El eucalipto procede de Australia, como se sabe. «Aclimatado a principios de siglo en los exquisitos invernaderos de la Malmaison como primor exótico» –escribió el marqués de Tamarón–, «pronto se convierte en típico cultivo industrial, apto para producir celulosa, drenar pantanos o eliminar paludismo, pero desterrado de cualquier jardín que se respete». O sea, que lo bello, cuando es útil, deja de ser bello, como escribió Gautier.

Yo no digo que el eucalipto sea bello; además, corroe la tierra sobre la que se asienta. Su productividad es ilusoria, y apta tan sólo para quienes opinan como Luis XV: «Ya durará esto tanto como yo. Después de mí, que venga el diluvio». Contra él se han desatado campañas de ecologistas y políticos: el otro día, subiendo a Sotres, vi la consabida pintada de «ocalitos, non», puesta en un lugar inverosímil, donde para pintar había que colgarse de la roca sobre el abismo. Claro que la pintada está firmada por el PC: a eso le llamo yo militancia y jugarse el tipo por una idea o, lo que es peor, por un «ocalito».

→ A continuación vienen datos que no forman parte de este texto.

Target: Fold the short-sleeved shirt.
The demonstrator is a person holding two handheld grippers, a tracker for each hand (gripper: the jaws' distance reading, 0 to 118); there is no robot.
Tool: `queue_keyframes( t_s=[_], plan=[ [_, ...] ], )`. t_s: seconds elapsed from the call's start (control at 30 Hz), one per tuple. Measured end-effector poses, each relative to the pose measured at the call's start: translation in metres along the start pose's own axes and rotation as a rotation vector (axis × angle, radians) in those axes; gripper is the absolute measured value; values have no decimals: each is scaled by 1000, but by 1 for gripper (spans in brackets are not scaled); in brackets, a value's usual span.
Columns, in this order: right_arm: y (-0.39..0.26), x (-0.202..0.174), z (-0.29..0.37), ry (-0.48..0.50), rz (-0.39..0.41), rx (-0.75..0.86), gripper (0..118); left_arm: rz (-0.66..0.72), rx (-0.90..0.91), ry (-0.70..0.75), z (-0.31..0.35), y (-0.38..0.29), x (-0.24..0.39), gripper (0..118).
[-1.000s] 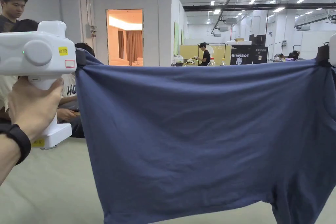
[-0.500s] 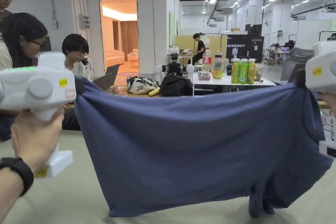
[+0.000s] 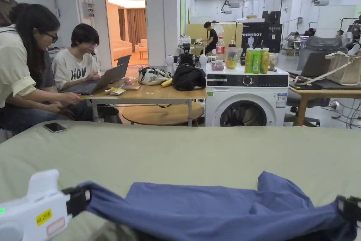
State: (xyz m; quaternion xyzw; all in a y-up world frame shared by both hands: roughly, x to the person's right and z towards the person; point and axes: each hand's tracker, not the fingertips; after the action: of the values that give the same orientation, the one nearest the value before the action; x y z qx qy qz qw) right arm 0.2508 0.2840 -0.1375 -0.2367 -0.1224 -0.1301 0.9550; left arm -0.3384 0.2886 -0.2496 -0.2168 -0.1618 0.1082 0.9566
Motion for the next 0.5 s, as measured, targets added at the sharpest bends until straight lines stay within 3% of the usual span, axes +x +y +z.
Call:
queue_keyframes(
  t_s=[0.03, 0.07, 0.2, 0.33, 0.5],
  plan=[
    [-18, -3, 11, -71, 19, 6, 0, 18, -28, -8, 9, -13, -3, 0],
    [-36, -4, 24, -78, 50, 14, 0, 29, -21, -11, 12, -26, -18, 0],
    [-86, 8, 55, -78, -55, -16, 0, 44, -48, 0, 54, -70, -34, 0],
    [-117, 21, 68, -125, -57, -83, 0, -20, -149, 52, 76, -100, -43, 0],
    [-142, 18, 64, -139, 41, -157, 0, -11, -196, 34, 77, -133, -46, 0]
  ],
)
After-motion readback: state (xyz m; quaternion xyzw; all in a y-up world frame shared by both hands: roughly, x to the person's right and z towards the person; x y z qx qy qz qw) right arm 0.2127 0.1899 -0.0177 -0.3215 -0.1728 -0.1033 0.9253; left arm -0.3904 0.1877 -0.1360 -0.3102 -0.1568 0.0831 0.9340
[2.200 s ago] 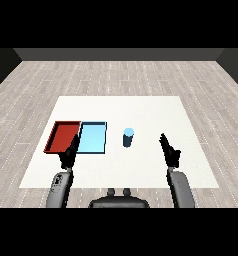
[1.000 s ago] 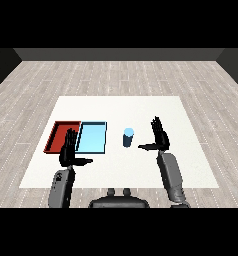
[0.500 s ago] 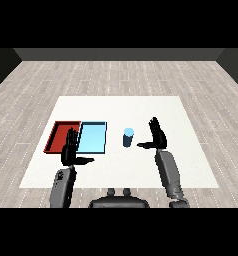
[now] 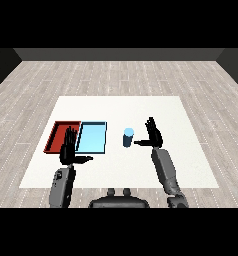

Pues quien se jugó el tipo escribiendo «ocalito», pensó que lo estaba escribiendo en bable, y no es así. O sea, que vale el mensaje contra el eucalipto, pero no su pretensión de dignificar la «llingua llariega». Álvaro Galmés me dijo que había visto en una tesis doctoral la referencia a un «monte de los ocalitos» cerca de Sevilla; Tamarón dice que en Andalucía también se le llama «carlitos». Y en Cantabria recibe el nombre de «ocalitos», como aquí, y en Galicia, «arcolitos», y en algunas zonas de Asturias es el «eucalitro». No se trata, pues, de bable, sino de la palabra latina que se le atragantó a la mayoría de los españoles.